Identification of the biphasic waveform of the JVP can be challenging. Here are some helpful tips:
Adjusting the angle of inclination
In contrast to the pulsation of the carotid artery, location of the JVP along the neck is dependent upon the angle of inclination of the patient. The usual angle of inclination initially used to attempt to detect the JVP is generally between 30-45 degrees. This positioning is adequate for JVP detection in a majority of patients, however may be insufficient for patients with marked hyper- or hypovolemia.
Patients that are hypotensive secondary to hypovolemia may have JVPs that are closer to 0 or 1 cm above the sternal angle. Detection of the JVP in these patients often requires for them to lie completely flat before a biphasic pulsation can be seen along the neck.
On the opposite end of the spectrum, the JVP in patients that are markedly volume overloaded may be so high that it cannot be visualized when patients are at 45 degree of inclination. In these patients, proper visualization often requires that patients be sat completely upright at a 90 degree angle and even with that relatively extreme positioning, the JVP may still be observed at the angle of the jaw.
Distinguishing the JVP from the carotid impulse
1. The high pressure carotid pulsation is palpable, whereas the JVP cannot be palpated owing to its being part of the low pressure venous system.

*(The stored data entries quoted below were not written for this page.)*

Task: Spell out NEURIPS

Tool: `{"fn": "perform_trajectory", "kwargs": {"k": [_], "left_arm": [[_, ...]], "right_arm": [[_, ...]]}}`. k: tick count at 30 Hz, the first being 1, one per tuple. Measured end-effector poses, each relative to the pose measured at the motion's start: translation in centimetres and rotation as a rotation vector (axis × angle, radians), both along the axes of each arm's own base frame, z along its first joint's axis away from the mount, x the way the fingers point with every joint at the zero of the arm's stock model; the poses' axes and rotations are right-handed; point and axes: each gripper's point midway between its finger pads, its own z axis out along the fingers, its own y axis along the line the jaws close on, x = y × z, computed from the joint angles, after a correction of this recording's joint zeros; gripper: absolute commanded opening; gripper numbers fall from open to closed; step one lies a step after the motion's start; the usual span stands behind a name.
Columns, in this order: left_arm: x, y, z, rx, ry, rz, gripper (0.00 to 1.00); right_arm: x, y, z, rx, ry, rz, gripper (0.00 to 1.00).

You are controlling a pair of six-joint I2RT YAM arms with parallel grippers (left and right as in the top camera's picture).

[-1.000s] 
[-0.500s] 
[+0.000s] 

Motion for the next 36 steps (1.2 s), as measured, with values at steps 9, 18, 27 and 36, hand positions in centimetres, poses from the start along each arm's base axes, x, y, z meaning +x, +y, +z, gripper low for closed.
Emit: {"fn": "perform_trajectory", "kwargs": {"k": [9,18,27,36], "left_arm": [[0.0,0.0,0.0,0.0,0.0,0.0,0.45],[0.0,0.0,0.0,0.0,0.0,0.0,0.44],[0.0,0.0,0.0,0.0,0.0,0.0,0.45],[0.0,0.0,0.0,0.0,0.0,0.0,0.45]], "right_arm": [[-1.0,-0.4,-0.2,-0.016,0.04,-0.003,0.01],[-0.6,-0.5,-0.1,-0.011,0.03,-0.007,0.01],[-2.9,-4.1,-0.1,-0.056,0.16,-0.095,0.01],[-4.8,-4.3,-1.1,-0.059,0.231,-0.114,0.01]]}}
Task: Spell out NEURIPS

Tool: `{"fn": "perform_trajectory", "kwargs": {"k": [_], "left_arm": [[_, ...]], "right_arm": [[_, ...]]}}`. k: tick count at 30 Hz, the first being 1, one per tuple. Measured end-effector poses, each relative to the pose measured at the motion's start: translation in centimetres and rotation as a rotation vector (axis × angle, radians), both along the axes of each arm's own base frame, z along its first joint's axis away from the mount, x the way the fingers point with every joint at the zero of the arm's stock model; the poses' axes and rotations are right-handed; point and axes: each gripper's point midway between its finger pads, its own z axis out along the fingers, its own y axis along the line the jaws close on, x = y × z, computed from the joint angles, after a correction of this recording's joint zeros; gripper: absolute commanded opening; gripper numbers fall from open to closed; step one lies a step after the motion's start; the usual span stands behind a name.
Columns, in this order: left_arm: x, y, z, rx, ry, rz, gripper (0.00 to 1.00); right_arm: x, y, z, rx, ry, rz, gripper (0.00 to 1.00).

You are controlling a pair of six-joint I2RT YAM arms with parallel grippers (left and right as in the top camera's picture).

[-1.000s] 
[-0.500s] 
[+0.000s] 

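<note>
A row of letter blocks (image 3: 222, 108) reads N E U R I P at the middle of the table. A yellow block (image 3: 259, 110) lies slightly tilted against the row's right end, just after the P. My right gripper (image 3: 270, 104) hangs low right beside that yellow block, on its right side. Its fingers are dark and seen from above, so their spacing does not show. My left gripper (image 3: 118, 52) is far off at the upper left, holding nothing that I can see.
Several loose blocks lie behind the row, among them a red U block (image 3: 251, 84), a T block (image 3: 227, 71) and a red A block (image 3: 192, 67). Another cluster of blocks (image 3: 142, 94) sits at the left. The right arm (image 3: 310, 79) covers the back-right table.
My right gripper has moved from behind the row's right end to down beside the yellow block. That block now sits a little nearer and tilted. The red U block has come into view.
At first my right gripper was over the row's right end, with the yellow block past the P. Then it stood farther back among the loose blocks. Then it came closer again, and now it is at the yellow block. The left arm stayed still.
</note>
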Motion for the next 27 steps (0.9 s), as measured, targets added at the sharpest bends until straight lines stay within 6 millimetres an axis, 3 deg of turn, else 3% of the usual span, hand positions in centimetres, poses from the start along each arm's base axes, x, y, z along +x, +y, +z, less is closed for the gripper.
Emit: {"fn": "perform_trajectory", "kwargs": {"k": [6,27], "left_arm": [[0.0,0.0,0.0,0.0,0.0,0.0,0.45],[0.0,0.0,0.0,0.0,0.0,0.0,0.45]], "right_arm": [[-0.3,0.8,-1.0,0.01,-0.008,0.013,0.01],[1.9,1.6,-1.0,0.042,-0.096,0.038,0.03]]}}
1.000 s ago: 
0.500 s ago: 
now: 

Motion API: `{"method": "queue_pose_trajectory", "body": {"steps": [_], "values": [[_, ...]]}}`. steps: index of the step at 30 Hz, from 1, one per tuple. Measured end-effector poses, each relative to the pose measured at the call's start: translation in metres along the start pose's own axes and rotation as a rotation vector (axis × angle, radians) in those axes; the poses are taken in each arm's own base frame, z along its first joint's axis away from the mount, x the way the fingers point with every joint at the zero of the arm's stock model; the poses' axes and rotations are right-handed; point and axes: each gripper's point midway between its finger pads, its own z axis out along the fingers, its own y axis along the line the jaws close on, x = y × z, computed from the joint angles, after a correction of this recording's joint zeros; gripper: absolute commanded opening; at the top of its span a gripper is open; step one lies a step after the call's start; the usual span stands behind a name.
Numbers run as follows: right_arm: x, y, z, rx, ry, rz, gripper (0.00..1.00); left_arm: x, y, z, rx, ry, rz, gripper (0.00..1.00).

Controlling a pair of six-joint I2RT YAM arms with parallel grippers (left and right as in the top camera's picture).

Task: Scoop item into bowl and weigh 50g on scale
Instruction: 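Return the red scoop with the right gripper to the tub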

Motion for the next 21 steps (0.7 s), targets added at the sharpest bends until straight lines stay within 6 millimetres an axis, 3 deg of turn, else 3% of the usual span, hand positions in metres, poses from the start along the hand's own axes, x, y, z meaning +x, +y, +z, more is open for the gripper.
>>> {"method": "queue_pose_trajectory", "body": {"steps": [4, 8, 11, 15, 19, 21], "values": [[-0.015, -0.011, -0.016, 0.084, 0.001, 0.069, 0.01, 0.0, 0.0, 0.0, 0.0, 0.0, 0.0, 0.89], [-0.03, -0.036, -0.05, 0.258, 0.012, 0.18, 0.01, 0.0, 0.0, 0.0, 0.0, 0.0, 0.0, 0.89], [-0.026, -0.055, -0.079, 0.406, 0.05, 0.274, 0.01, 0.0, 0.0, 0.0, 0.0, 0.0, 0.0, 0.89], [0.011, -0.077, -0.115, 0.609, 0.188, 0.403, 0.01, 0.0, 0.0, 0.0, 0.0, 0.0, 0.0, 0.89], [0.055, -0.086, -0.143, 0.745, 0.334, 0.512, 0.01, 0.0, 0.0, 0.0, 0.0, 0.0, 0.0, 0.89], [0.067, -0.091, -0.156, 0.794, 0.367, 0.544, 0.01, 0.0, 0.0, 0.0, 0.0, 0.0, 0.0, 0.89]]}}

2. The JVP can be occluded causing the biphasic pulsation to extinguish by applying manual pressure over its course just above the clavicle, while the carotid pulsation cannot be occluded.
3. The carotid impulse is located medial relative to the JVP pulsation.
4. The biphasic JVP pulsation descends with inspiration, whereas the carotid pulsation remains unchanged.
5. The JVP is a biphasic pulsation, in contrast to the monophasic carotid pulsation.
6. Increasing the angle of incline of the patient relative to the horizontal causes the JVP pulsation to descend along the neck, while the carotid pulsation will remain unchanged.
A helpful mnemonic (POLICE) can be used to recall these points:
P (palpable) – O (occludable) – L (location) – I (inspiration) – C (contour) – E (elevation)
The abdominojugular, or alternatively hepatojugular, reflux involves applying pressure over the upper right quadrant of the abdomen in order to accentuate the pulsation of the JVP. This on its own can facilitate differentiation of the JVP relative to the carotid artery, given that the carotid artery pulsation will be unaffected by an increase in intra-abdominal pressure.
A positive abdominojugular reflux sign is considered an increase in the JVP of > 3 cm that persists for longer than 15 seconds. Any condition that prevents the right ventricle from accommodating increased venous return may result in a positive abdominojugular reflux sign.
When accessible, portable ultrasound can facilitate identification of the JVP through application of the ultrasound probe on the neck over the course of the internal jugular vein. The biphasic pulsation of the JVP will correspond visually on ultrasound to a “steeple sign”, whereby the vein collapses above the maximal height of the JVP. Following recognition of this site along the neck, its height above the sternal angle can then be ascertained.